Requirement ▸ Reproduce the listing below word for word, with no pictures.

-.-.-

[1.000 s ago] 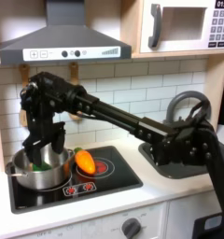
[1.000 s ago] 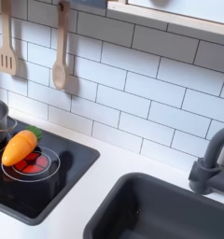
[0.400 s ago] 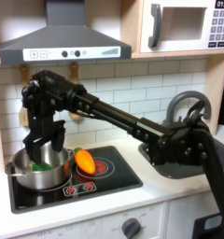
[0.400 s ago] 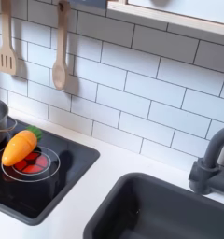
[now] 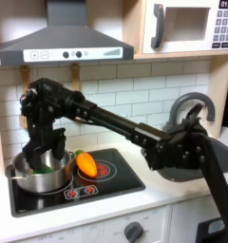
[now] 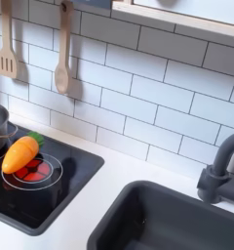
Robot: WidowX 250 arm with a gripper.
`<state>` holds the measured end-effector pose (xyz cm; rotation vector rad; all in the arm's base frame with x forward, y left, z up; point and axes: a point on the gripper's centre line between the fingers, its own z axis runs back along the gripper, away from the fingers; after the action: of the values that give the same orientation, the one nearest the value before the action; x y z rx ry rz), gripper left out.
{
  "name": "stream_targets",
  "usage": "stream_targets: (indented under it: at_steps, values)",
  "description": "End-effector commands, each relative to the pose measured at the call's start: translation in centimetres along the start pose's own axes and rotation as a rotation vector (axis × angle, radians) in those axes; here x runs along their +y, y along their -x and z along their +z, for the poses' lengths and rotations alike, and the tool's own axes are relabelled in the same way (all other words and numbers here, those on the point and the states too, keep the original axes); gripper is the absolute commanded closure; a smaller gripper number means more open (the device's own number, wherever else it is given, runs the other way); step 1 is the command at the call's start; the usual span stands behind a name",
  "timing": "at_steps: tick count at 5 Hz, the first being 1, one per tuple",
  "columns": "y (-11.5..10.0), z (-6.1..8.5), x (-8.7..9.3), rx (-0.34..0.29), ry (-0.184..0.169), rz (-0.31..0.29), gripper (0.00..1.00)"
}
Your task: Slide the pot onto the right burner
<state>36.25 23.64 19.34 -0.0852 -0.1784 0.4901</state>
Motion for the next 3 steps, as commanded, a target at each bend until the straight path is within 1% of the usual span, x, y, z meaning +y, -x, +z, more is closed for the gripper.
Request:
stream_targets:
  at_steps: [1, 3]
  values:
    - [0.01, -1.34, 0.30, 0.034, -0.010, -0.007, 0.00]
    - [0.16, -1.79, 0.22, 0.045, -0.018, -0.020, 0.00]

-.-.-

Answer for the task ▸
[1.000 s ago] 
[1.000 s ago] 
[0.400 s ago] 
[0.400 s ago] 
[now] 
[now] 
Robot: WidowX 250 arm with a gripper.
`<state>` holds the measured end-effector pose (xyz cm; rotation vector rad; all in the arm's base frame with x forward, y left, z up; point and axes: a point on the gripper's centre line between the fingers, its own z axis runs back along the gripper, away from the fingers; after the action: of the values that give the same orientation, the one nearest the value before the action; x y z rx ry rz), gripper left out.
{
  "name": "stream_targets",
  "usage": "stream_targets: (indented under it: at_steps, values)",
  "description": "End-effector commands, each relative to the pose measured at the call's start: translation in centimetres along the start pose's own axes and rotation as a rotation vector (axis × angle, radians) in those axes; here x runs along their +y, y along their -x and z along their +z, for the poses' lengths and rotations alike, and the tool's own axes are relabelled in the same way (all other words and numbers here, those on the point and the states too, keep the original axes); gripper is the absolute commanded closure; a smaller gripper number means more open (the device's own number, wherever else it is given, runs the other way); step 1 is the command at the call's start; the usual span stands behind a name",
  "timing": "at_steps: tick count at 5 Hz, the first being 1, one per tuple",
  "columns": "y (-11.5..10.0), z (-6.1..8.5), x (-8.7..9.3), rx (-0.34..0.29), ry (-0.184..0.169), rz (-0.31..0.29), gripper (0.00..1.00)"
}
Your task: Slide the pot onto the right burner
<state>36.25 23.64 19.34 -0.0852 -0.1784 0.4901</state>
Motion for the next 3 steps, as commanded, a target at each bend until the straight path is within 1% of the usual span, x, y, z meaning +y, -x, +z, more is closed for the gripper.
Request:
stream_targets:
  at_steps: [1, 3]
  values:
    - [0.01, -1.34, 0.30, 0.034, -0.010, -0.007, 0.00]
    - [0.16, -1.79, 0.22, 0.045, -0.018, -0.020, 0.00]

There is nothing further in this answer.